Alstom eröffnete in Braunschweig ein neues Servicewerk für die Instandhaltung von  Personentriebzügen und E-Loks. Foto: Alstom
Alstom eröffnete in Braunschweig ein neues Servicewerk für die Instandhaltung von Personentriebzügen und E-Loks. Foto: Alstom | Foto: Alstom



Braunschweig. Alstom eröffnete in Braunschweig ein neues Servicewerk für die Instandhaltung von Personentriebzügen und E-Loks. Der Standort ist um zwei zusätzliche Instandhaltungshallen erweitert worden, die mit elektrifizierten Gleisen, einer modernen Unterflurdrehbank und einer Zugwaschanlage ausgestattet sind. Die Gesamtinvestitionen belaufen sich auf etwa 15 Millionen Euro.

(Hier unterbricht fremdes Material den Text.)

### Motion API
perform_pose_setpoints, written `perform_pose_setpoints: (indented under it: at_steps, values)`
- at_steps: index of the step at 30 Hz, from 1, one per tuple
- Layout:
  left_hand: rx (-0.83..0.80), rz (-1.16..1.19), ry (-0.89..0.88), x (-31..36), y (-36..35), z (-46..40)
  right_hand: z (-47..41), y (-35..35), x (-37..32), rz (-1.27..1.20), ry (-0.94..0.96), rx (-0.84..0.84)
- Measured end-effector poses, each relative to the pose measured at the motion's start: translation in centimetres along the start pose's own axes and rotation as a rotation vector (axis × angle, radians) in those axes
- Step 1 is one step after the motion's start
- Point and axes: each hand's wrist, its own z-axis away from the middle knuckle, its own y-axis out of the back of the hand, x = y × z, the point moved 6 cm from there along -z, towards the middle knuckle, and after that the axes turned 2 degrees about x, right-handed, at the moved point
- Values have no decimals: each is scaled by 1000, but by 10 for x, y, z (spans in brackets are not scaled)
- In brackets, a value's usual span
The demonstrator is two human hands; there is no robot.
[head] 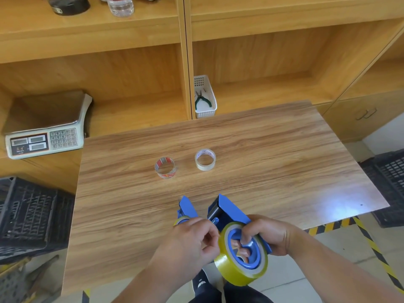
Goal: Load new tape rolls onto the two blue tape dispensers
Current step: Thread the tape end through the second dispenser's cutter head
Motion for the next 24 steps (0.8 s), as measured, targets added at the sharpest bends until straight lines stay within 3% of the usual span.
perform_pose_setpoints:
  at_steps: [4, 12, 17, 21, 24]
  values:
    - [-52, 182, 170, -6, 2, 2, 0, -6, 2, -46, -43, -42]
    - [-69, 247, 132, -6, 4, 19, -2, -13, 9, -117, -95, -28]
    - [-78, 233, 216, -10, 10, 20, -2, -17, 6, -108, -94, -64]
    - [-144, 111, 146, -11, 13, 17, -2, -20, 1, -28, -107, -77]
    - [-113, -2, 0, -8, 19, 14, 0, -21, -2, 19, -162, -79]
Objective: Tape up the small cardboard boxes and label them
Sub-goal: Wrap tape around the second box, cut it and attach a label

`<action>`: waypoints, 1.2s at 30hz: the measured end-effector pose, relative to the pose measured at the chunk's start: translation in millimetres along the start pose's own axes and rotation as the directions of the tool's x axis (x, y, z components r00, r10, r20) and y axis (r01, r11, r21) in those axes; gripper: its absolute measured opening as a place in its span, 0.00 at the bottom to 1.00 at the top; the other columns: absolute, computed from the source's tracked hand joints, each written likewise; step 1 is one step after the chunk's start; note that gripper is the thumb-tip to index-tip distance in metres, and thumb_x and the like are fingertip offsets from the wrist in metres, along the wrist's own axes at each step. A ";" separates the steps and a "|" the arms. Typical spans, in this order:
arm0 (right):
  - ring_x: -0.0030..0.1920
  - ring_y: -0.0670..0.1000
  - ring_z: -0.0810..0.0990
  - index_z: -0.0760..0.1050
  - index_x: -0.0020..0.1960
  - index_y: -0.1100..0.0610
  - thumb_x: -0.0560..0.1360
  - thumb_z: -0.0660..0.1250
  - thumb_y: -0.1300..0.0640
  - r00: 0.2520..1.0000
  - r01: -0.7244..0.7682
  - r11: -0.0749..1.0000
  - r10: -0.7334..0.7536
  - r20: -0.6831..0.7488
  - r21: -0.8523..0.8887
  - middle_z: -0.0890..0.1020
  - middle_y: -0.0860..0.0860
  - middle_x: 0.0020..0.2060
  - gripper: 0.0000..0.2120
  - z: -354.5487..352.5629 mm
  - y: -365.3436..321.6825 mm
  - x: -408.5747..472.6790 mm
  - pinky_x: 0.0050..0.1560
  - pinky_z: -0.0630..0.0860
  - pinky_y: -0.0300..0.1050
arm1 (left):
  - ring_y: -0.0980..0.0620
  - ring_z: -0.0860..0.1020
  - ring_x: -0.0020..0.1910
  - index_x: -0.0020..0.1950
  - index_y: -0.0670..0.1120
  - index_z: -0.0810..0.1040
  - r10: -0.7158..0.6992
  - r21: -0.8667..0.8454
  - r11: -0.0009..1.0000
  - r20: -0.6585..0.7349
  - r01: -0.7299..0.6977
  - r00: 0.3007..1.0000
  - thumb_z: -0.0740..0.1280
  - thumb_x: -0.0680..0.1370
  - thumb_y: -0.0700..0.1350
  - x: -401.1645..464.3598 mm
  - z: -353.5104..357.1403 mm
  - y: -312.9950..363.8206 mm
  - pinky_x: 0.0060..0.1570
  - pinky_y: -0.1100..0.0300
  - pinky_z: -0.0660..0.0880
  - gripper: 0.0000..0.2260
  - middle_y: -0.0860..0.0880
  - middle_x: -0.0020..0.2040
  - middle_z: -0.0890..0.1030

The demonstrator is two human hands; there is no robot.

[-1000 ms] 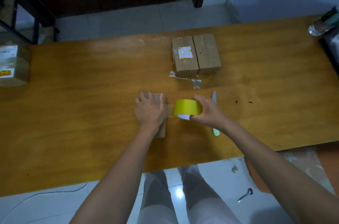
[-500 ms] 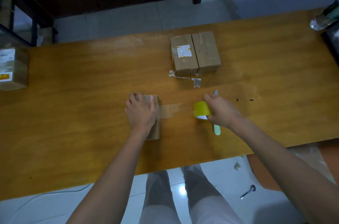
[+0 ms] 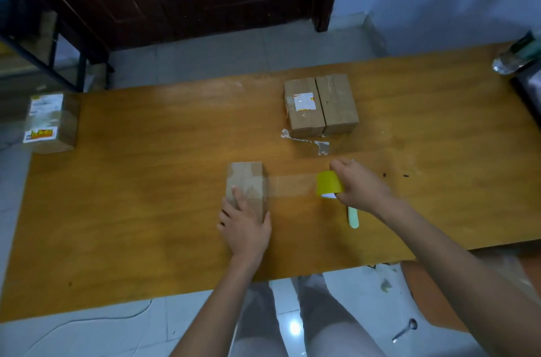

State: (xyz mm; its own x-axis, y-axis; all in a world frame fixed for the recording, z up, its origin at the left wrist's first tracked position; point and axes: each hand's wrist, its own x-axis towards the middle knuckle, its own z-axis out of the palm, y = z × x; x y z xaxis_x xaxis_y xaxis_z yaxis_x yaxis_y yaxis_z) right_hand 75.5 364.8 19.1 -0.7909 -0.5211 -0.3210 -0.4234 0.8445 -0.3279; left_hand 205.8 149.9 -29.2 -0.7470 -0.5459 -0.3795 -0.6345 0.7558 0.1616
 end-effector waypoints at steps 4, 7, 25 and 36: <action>0.41 0.54 0.72 0.64 0.44 0.54 0.65 0.69 0.63 0.997 0.071 0.989 -0.065 -0.050 0.130 0.70 0.49 0.43 0.15 -24.0 -4.5 -4.2 0.37 0.73 0.52 | 0.38 0.63 0.69 0.77 0.48 0.47 0.073 -0.267 0.959 -0.100 -0.098 0.992 0.69 0.72 0.63 6.2 -22.7 -17.0 0.64 0.42 0.68 0.45 0.40 0.73 0.59; 0.39 0.53 0.71 0.62 0.44 0.52 0.64 0.68 0.64 0.982 0.146 0.979 -0.126 -0.139 0.142 0.68 0.48 0.42 0.17 -43.0 -17.2 -3.7 0.35 0.71 0.51 | 0.42 0.62 0.71 0.78 0.51 0.48 0.102 -0.476 0.866 -0.127 -0.151 0.987 0.72 0.71 0.61 4.0 -45.9 -26.7 0.66 0.41 0.68 0.45 0.46 0.73 0.59; 0.36 0.54 0.70 0.60 0.42 0.56 0.66 0.68 0.65 0.966 0.152 0.988 -0.144 -0.213 0.019 0.68 0.49 0.37 0.16 -64.9 -66.7 24.1 0.32 0.61 0.46 | 0.42 0.76 0.61 0.72 0.57 0.58 0.258 -0.982 0.141 0.161 0.128 0.953 0.74 0.66 0.49 8.4 -134.3 -16.2 0.53 0.48 0.78 0.39 0.41 0.65 0.73; 0.38 0.59 0.72 0.63 0.44 0.60 0.66 0.67 0.67 0.971 0.139 0.989 -0.126 -0.202 0.051 0.74 0.57 0.41 0.13 -67.1 -98.8 39.0 0.35 0.69 0.52 | 0.39 0.78 0.57 0.72 0.42 0.68 0.426 -0.897 -0.185 0.294 0.401 0.855 0.79 0.62 0.48 9.0 -147.5 -11.8 0.54 0.45 0.75 0.41 0.38 0.63 0.78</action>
State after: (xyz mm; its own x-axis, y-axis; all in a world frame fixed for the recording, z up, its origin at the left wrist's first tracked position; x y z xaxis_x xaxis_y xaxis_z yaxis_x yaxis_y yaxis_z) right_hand 56.9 269.3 98.6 -0.8041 -0.5876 -0.0907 -0.5060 0.7564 -0.4145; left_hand 177.2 82.8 99.9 -0.8509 -0.0382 -0.5239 -0.3603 -0.6833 0.6351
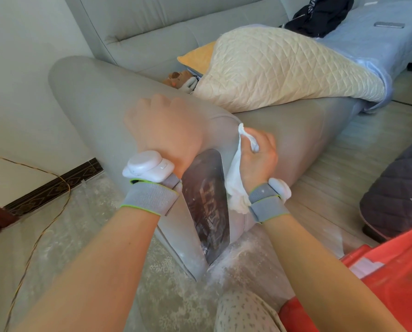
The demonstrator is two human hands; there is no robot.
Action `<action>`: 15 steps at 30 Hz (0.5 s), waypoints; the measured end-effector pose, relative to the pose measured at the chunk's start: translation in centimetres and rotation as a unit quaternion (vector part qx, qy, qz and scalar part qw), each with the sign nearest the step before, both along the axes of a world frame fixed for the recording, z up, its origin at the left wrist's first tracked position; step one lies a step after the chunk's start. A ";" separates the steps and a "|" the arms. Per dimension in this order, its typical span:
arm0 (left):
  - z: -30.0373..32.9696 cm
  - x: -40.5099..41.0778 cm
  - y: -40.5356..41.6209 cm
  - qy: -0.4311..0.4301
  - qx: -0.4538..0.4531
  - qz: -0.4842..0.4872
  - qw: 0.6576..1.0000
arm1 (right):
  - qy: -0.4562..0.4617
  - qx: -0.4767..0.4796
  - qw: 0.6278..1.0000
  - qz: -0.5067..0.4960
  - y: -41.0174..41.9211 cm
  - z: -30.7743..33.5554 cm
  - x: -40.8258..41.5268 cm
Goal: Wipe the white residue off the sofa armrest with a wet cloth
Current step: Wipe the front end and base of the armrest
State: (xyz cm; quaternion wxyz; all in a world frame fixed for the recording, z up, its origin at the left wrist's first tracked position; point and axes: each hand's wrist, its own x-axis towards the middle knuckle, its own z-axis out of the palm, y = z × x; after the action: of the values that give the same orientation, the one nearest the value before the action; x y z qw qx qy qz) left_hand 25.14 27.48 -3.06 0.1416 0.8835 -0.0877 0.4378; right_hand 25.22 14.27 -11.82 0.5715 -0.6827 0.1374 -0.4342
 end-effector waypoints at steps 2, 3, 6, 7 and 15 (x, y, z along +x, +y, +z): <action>0.0 0.1 0.0 -0.004 0.001 0.003 1.000 | 0.036 0.003 0.999 -0.021 0.2 -1.9 0.0; -0.1 0.1 0.0 -0.008 0.002 0.003 1.000 | 0.065 0.012 0.997 -0.033 0.3 -3.2 -0.2; -0.2 0.1 0.0 -0.015 0.004 0.003 1.000 | 0.143 0.066 0.987 -0.033 0.7 -6.9 -0.9; -0.2 0.1 0.0 -0.014 0.005 0.003 1.000 | 0.181 0.079 0.980 -0.029 0.7 -8.1 -1.1; -0.3 0.2 0.1 -0.019 0.002 -0.006 1.000 | 0.240 0.105 0.965 -0.005 0.6 -9.7 -2.8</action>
State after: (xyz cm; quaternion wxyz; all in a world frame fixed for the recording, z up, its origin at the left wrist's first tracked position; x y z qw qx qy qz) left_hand 25.38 27.60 -3.35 0.1406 0.8747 -0.0963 0.4538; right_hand 22.39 14.91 -21.51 0.5880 -0.7021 0.3190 -0.2439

Zudem wurden 130 neue Arbeitsplätze in Braunschweig geschaffen. Anlässlich der Eröffnungsfeier unterzeichneten Rainer Blüm, Geschäftsführer der WestfalenBahn GmbH, und Dr. Martin Lange, Alstom Transport Geschäftsführer in Deutschland, einen 15-Jahresvertrag über die Reinigung der WestfalenBahn-Züge, die auf den Strecken Rheine–Braunschweig und Bielefeld–Braunschweig verkehren. „Alstom ist es in weniger als vier Jahren gelungen, die lange Industrietradition dieses Standortes, die mehr als hundert Jahre zurückreicht, wieder aufleben zu lassen und ein hochmodernes Instandhaltungswerk zu schaffen. Weitere Investitionen werden in den nächsten Jahren folgen, unter anderem in eine moderne Lackieranlage”, sagte Dr. Martin Lange während der Depoteröffnung. Bislang war der Standort hauptsächlich auf die Modernisierung und Instandsetzung von Dieseltriebzügen spezialisiert. Ab Dezember 2015 wird Alstom in Braunschweig die präventive und korrektive Wartung der gesamten ENNO-Flotte von Elektrozügen durchführen, die vom Zweckverband Großraum Braunschweig (ZGB) gekauft wurden und von der metronom Eisenbahn GmbH betrieben werden. Damit die 20 Züge instandgehalten und die Hauptuntersuchungen durchgeführt werden können, wurden auf dem Werksgelände und im Depot Oberleitungen verlegt. Außerdem wurde der gesamte Gleisanschluss über eine Länge von 3,6 Kilometern elektrifiziert. Neben Überholungen, Unfallinstandsetzungen, betriebsnahen Instandhaltungs- und Wascharbeiten wird nun auch das Reprofilieren der Räder im Werk durchgeführt – dank einer neuen modernen Unterflurdrehbank.